Sydney Smith. (1771–1845) (continued)
 
4868
    As the French say, there are three sexes,—men, women, and clergymen. 1
          Lady Holland’s Memoir. Vol. i. p. 262.
4869
    To take Macaulay out of literature and society and put him in the House of Commons, is like taking the chief physician out of London during a pestilence.
          Lady Holland’s Memoir. Vol. i. p. 265.
4870
    Daniel Webster struck me much like a steam-engine in trousers.
          Lady Holland’s Memoir. Vol. i. p. 267.
4871
    “Heat, ma’am!” I said; “it was so dreadful here, that I found there was nothing left for it but to take off my flesh and sit in my bones.”
          Lady Holland’s Memoir. Vol. i. p. 267.
4872
    Macaulay is like a book in breeches…. He has occasional flashes of silence, that make his conversation perfectly delightful.
          Lady Holland’s Memoir. Vol. i. p. 363.
4873
    Serenely full, the epicure would say,
Fate cannot harm me,—I have dined to-day. 2
          Recipe for Salad. p. 374.
4874
    Thank God for tea! What would the world do without tea?—how did it exist? I am glad I was not born before tea.

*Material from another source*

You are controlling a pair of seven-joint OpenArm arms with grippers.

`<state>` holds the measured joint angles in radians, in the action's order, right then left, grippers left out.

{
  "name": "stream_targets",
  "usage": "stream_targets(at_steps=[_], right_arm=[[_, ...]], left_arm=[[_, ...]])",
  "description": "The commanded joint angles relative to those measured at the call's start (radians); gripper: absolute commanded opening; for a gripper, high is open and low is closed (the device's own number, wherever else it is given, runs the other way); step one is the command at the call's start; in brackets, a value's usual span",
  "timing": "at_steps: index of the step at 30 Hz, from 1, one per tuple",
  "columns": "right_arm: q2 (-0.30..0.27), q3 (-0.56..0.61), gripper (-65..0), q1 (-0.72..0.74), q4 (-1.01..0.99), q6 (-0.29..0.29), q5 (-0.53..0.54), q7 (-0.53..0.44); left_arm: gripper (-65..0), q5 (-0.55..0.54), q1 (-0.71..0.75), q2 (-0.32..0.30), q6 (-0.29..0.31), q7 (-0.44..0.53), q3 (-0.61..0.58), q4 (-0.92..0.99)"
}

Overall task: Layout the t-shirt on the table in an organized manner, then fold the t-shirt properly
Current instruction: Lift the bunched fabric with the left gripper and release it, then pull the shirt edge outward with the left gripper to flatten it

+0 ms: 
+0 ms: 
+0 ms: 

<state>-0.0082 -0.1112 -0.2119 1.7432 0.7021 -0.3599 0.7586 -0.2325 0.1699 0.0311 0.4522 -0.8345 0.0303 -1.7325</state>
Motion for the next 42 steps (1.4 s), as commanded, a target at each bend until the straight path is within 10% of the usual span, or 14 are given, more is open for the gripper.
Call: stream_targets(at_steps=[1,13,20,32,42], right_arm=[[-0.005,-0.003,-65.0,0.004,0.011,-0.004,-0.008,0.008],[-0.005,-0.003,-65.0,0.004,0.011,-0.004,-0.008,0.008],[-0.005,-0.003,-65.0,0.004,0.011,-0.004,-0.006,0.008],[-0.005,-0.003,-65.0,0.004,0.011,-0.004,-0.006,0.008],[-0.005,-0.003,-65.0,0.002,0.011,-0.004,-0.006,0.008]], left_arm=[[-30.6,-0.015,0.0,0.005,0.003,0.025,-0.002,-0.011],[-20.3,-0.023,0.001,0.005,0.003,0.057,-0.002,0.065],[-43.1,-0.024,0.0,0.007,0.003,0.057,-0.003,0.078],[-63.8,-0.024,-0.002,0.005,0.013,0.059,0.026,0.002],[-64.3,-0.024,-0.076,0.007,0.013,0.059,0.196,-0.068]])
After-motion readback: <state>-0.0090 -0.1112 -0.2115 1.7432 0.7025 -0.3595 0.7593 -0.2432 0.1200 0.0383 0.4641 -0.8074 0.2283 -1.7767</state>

          Recipe for Salad. p. 383.
4875
    If you choose to represent the various parts in life by holes upon a table, of different shapes,—some circular, some triangular, some square, some oblong,—and the persons acting these parts by bits of wood of similar shapes, we shall generally find that the triangular person has got into the square hole, the oblong into the triangular, and a square person has squeezed himself into the round hole. The officer and the office, the doer and the thing done, seldom fit so exactly that we can say they were almost made for each other. 3
          Sketches of Moral Philosophy.
 
Note 1.
Lord Wharncliffe says, “The well-known sentence, almost a proverb, that ‘this world consists of men, women, and Herveys,’ was originally Lady Montagu’s.”—Montagu Letters, vol. i. p. 64. [back]
Note 2.
See Dryden, Quotation 65. [back]
Note 3.
The right man to fill the right place.—Layard: Speech, Jan. 15, 1855. [back]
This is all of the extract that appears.